Jemmy shrugged his shoulders and gave another twitch. ‘The buggers ought to be jailed. That’s the trouble with the Admiralty and the Civil Service. No one ever gets a real kick in the backside. He can kill a hundred men and all he’ll get is a “displeasure” letter from Their Lordships. My last CO had twenty-three of them framed and hung up in his lavatory. He also had a VC, DSO and a DSC, plus five mentions. But the fool who designed these three diagrams – if anyone does anything about it, which is unlikely – won’t get a kick: no, he’ll be told to draw up three more diagrams to replace ’em. The brotherhood will cover up.’

‘The brotherhood isn’t as bad as that!’ Yorke exclaimed.

‘It’s worse,’ Jemmy said quietly. ‘Every bloody profession – trade, too, probably – has its own brotherhood. The Navy, the Admiralty civilians, the brown jobs in the War House, lawyers, accountants… Same with the Civil Service. Look how they refused to let Wrens work here until recently. “A civilian establishment” – Christ, don’t the Civil Service Union know there’s war on? Have you ever heard of an incompetent doctor being jailed for killing a patient by negligence? Or a lawyer made to pay his client damages for ruining his case? Or a firm of accountants struck off for giving wrong advice and ruining a client’s business?’

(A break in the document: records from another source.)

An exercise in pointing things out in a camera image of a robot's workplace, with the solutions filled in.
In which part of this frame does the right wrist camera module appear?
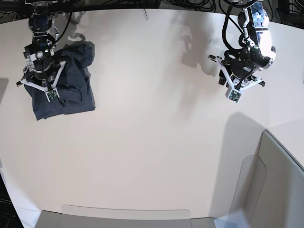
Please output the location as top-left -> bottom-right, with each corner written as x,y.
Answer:
45,88 -> 60,103

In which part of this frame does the grey partition panel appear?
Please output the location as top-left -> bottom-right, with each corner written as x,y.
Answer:
35,211 -> 218,228
229,130 -> 304,228

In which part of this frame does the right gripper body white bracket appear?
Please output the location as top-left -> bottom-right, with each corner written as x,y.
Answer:
16,61 -> 66,103

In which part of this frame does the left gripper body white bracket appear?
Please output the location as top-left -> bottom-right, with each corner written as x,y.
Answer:
208,55 -> 265,103

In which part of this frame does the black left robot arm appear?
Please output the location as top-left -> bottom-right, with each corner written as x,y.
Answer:
208,0 -> 276,103

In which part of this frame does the clear acrylic right panel bracket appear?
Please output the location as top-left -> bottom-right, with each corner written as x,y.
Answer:
229,155 -> 266,218

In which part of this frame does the grey right side partition panel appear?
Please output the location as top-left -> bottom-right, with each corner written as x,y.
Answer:
229,130 -> 304,228

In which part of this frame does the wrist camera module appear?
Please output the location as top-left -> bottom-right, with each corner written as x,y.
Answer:
225,87 -> 243,103
45,88 -> 60,103

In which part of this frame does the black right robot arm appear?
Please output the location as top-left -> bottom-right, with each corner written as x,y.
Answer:
16,0 -> 68,102

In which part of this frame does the dark blue t-shirt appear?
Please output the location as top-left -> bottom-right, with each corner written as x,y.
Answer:
24,41 -> 95,120

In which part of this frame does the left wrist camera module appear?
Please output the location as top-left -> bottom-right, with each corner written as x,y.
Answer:
225,87 -> 243,103

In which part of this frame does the grey front partition panel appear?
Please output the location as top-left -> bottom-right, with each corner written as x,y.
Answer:
35,211 -> 218,228

The lieutenant’s face was white now with perspiration which was breaking out along his upper lip and his brow just below the hair line, and Yorke realized he must have seen some great injustice done – or perhaps he knew of too many mistakes that sank merchant ships and drowned men in the winter wastes of the North Atlantic.

‘The aristocrats of impregnability,’ Jemmy continued, ‘are the highest permanent civil servants in a ministry. They are the safest – they can gang up on a minister, but no one can gang up on
them
: they can’t be sacked – unless they’re pinched on a criminal charge – and all they need do is sit still, avoiding decisions, supping their char (in better quality cups as they get promotion), and then collect their pension. The temporary civil servants come next – the cream of the war dodgers, they are. What a future they have when the war ends!’

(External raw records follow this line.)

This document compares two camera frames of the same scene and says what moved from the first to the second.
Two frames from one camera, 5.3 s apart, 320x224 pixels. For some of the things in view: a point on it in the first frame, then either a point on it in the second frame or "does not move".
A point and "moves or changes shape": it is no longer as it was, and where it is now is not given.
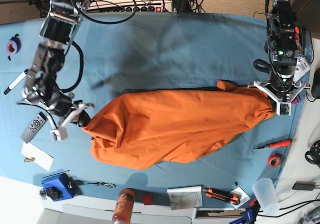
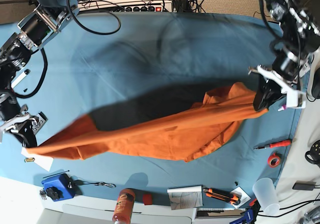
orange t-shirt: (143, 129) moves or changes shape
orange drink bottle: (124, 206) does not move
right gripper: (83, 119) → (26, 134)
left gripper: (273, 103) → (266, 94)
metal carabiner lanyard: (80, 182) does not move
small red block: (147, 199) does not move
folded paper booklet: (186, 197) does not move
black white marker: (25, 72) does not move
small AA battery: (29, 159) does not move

‘Don’t be so bitter at this time of the morning, Jemmy,’ Yorke said.

‘B-b-bitter!’ Jemmy stammered angrily. ‘I’m the only survivor from my last boat because of these bureaucratic buggers, and they gagged me at the court of inquiry. Too bloody secret to be talked about, so the president said. I was so angry they ordered a couple of Marines to march me out. Somehow Uncle heard about it and asked for me. Probably saved me from a court martial. Anyway, I got away with “an expression of Their Lordships’ displeasure”.’

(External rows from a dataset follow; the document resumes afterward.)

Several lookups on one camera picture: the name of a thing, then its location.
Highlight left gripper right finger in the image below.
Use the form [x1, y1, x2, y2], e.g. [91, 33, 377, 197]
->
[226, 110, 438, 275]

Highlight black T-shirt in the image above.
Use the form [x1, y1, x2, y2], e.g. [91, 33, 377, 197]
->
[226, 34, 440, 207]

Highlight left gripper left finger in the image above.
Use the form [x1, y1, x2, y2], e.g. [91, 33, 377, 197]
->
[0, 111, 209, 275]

‘The first of your collection?’

‘Yes. Uncle paid to have it framed by a Bond Street firm and gave it to me as a present. We had a formal presentation last month. Christ, it was a riot: he sent invitations to the Board Secretary, all the Board Members (including the Civil Lord) and that fellow Aneurin Bevan – who didn’t come, incidentally. He’d have had a fit if he’d known what he was missing!’

‘But Uncle…’ Yorke said lamely. ‘It’s a wonder they didn’t make him naval-officer-in-charge, Freetown, or Aden, or even liaison officer with the Russians in Archangel!’

‘They daren’t,’ Jemmy said, cheering up. ‘For a start he’s brilliant and Winston knows it: Uncle is under orders to trot along to Winston once a month to report direct, with copies to the Board. When the First Sea Lord, old Dudley Pound Cake, made a moan about my presentation, Uncle said he was concerned that the gravity of the affair should be brought home to me, hence the ceremony!’

‘Uncle must be quite a lad!’

‘Uncle is quite a lad. Either he’s a future First Sea Lord, or he’ll be pensioned off the moment Winston stops being the PM. There’s no in-between. If you want a cuppa, incidentally, Uncle’s Wren secretary arranges it. She’s mine, by the way.’